→ The task:
All lines at and after the one containing "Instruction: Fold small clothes", up to the end of the listing below, are to be printed exactly, with the pictures omitted.
----------
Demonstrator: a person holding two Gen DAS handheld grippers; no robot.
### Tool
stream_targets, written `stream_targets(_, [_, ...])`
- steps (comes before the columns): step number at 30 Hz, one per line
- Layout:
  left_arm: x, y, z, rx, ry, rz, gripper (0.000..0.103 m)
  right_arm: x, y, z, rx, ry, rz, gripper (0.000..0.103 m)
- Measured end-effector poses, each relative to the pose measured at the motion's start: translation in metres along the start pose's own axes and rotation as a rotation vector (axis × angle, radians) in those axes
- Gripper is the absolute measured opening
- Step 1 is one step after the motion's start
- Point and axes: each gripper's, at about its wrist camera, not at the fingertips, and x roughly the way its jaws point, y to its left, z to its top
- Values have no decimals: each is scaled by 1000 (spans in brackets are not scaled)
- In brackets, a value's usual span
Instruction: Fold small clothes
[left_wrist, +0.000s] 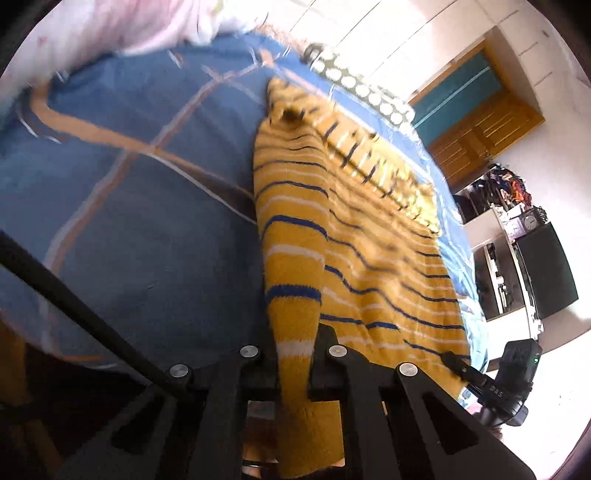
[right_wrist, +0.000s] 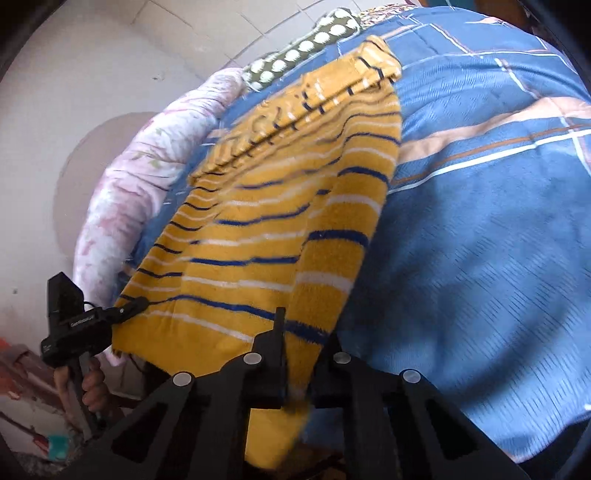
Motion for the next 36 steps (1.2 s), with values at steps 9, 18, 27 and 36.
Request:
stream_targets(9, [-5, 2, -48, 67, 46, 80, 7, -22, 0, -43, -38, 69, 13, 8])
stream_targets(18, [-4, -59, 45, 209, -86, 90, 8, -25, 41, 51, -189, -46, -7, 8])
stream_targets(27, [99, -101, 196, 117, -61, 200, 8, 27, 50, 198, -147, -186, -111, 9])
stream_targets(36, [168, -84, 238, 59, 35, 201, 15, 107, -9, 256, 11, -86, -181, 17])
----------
→ Exercise answer:
Instruction: Fold small clothes
[left_wrist, +0.000s] 
[right_wrist, +0.000s] 
Motion for the next 36 steps (1.2 s), with values at steps 9, 18, 27 and 36.
Request:
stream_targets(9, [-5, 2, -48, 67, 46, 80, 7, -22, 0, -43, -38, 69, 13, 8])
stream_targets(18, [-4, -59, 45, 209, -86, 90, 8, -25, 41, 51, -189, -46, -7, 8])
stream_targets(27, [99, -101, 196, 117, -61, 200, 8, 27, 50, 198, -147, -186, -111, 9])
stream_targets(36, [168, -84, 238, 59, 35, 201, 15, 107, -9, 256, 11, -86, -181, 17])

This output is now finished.